• _What is required_
Some lines in the material below hold the word "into". Copy all of them.

________________

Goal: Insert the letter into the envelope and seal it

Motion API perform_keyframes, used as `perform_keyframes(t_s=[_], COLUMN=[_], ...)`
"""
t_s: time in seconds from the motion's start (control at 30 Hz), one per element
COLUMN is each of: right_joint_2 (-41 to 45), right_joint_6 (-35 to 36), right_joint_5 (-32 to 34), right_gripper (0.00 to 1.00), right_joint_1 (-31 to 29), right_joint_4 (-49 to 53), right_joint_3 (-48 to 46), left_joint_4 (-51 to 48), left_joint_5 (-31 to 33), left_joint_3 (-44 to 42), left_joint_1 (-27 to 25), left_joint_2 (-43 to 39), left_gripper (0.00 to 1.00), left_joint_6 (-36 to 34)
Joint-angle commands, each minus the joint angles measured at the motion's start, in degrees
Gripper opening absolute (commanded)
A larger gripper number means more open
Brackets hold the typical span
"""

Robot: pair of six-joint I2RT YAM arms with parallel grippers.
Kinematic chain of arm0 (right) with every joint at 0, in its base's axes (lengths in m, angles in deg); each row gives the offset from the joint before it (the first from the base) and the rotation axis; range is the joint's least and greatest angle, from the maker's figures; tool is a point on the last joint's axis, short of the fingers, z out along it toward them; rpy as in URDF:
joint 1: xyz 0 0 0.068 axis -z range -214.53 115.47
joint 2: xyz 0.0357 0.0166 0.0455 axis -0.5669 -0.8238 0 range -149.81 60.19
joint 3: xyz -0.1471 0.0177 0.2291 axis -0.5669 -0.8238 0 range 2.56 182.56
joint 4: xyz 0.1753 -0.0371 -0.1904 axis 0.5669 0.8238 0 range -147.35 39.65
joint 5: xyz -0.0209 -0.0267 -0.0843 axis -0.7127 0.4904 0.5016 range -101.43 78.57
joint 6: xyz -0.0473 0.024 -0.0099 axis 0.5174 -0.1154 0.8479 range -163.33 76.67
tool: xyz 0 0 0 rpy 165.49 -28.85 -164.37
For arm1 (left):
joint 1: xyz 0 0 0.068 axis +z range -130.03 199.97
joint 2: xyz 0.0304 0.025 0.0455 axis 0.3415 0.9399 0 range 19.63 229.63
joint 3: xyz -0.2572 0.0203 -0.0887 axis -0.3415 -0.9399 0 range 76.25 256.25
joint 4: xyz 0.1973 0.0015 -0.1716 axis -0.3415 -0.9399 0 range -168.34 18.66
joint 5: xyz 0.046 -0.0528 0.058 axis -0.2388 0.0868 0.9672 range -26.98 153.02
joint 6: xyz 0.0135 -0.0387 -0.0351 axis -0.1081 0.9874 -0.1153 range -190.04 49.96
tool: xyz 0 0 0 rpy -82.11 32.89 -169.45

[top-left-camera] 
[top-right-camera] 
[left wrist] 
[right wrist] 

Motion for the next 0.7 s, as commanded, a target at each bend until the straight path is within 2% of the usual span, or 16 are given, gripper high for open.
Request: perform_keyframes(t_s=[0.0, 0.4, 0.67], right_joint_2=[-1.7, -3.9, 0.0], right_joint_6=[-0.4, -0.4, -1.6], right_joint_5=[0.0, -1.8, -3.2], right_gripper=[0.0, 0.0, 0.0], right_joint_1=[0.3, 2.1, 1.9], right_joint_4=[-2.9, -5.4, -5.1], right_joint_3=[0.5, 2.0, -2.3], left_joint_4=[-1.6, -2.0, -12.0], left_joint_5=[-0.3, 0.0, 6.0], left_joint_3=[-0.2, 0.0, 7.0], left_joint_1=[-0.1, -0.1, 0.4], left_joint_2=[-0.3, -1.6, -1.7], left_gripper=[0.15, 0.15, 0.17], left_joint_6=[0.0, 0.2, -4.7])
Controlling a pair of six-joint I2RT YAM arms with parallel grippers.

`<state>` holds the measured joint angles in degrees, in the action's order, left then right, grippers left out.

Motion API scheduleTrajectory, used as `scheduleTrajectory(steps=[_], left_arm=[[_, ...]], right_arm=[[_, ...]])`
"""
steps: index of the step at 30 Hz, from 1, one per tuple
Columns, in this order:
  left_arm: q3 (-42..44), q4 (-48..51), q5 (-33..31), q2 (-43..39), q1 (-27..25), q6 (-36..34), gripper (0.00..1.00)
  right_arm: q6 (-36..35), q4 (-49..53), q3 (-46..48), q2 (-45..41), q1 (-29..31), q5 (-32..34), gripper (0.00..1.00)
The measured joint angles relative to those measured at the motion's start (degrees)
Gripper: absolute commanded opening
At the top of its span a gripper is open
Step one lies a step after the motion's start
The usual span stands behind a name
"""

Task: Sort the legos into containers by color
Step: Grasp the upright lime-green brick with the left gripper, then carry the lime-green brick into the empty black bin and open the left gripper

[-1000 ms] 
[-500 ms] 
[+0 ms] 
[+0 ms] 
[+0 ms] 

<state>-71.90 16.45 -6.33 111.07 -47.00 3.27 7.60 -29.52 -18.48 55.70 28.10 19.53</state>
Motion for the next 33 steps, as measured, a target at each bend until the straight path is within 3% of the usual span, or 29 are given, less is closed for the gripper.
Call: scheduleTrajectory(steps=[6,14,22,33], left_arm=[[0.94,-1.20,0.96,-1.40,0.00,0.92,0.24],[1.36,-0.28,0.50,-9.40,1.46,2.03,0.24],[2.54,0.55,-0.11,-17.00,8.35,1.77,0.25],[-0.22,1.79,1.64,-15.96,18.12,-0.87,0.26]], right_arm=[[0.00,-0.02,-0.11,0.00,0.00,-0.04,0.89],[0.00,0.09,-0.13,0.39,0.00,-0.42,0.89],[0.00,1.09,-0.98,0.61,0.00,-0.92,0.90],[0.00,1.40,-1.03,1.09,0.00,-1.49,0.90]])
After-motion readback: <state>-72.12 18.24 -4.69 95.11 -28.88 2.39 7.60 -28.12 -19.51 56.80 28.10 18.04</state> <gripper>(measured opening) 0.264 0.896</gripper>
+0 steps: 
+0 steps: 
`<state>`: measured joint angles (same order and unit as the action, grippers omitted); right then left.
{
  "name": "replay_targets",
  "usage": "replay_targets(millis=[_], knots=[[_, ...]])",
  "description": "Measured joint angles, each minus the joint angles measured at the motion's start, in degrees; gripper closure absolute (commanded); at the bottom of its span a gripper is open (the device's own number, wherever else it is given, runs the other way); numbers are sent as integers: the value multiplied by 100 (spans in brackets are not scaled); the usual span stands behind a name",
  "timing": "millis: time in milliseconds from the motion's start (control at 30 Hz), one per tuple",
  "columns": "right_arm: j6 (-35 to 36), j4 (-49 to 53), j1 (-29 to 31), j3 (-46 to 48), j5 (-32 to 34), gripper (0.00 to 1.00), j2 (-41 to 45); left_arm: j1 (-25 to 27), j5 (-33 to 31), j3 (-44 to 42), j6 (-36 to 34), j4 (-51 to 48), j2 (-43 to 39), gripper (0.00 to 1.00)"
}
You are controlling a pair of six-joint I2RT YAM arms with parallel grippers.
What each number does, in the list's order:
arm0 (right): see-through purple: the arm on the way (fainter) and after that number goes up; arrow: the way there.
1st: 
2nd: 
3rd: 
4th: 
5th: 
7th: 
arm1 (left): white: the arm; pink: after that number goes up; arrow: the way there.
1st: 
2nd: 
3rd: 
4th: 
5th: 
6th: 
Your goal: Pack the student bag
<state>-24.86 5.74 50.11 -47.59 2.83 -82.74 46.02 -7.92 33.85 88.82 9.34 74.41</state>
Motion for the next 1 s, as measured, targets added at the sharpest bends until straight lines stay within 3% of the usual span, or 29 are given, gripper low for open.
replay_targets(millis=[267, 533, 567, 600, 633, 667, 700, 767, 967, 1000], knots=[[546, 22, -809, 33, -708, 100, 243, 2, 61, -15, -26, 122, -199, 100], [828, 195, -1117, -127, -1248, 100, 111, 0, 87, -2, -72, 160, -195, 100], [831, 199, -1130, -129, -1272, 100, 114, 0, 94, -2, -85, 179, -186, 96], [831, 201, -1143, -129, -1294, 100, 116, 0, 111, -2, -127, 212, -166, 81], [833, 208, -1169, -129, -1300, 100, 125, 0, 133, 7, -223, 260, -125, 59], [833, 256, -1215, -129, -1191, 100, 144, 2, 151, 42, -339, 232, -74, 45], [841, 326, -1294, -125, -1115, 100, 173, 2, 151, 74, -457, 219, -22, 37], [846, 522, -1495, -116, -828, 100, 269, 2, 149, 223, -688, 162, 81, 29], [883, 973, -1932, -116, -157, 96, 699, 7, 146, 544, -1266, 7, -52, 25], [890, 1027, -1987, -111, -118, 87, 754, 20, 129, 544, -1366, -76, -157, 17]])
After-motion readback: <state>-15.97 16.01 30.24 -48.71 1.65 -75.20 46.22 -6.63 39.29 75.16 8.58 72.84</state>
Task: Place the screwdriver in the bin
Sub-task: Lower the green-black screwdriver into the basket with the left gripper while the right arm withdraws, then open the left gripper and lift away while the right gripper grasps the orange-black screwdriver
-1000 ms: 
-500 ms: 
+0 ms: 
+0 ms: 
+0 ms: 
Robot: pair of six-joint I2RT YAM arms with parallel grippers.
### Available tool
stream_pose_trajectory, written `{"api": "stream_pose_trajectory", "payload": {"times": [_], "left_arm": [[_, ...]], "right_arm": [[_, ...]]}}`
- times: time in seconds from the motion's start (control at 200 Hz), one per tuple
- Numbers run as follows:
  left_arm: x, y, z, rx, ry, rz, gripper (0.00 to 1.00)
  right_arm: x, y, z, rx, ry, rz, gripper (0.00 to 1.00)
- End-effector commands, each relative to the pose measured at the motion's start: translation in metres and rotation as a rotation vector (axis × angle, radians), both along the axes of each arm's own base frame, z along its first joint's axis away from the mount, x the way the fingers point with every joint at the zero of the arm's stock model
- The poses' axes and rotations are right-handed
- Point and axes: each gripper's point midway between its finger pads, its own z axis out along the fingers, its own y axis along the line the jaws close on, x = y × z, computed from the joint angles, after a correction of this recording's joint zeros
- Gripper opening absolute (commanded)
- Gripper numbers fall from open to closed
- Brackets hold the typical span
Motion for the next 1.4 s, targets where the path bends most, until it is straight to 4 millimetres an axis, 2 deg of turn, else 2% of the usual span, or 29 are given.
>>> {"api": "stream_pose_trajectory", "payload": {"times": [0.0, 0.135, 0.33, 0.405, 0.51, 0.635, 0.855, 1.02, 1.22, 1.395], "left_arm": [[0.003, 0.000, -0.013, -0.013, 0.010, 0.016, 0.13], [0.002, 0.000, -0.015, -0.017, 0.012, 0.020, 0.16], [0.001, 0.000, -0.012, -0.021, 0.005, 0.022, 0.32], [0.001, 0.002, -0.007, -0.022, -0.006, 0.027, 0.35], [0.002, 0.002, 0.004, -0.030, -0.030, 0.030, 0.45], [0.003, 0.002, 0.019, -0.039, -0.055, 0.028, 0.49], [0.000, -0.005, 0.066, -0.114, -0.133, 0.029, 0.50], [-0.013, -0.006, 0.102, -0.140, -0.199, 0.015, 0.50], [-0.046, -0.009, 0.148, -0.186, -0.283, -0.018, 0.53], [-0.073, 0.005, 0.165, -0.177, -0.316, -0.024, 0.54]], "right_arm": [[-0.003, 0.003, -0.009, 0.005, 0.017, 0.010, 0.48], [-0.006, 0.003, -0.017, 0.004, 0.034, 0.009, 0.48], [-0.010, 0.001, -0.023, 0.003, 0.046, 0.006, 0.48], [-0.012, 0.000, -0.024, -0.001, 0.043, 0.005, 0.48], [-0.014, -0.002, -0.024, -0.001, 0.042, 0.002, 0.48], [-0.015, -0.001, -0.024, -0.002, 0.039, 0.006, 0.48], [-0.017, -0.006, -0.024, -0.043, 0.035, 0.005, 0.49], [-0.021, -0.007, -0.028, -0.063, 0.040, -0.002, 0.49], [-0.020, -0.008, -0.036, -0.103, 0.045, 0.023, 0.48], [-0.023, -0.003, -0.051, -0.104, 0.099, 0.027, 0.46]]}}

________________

• _Problem solution_
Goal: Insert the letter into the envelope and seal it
Task: Sort the legos into containers by color
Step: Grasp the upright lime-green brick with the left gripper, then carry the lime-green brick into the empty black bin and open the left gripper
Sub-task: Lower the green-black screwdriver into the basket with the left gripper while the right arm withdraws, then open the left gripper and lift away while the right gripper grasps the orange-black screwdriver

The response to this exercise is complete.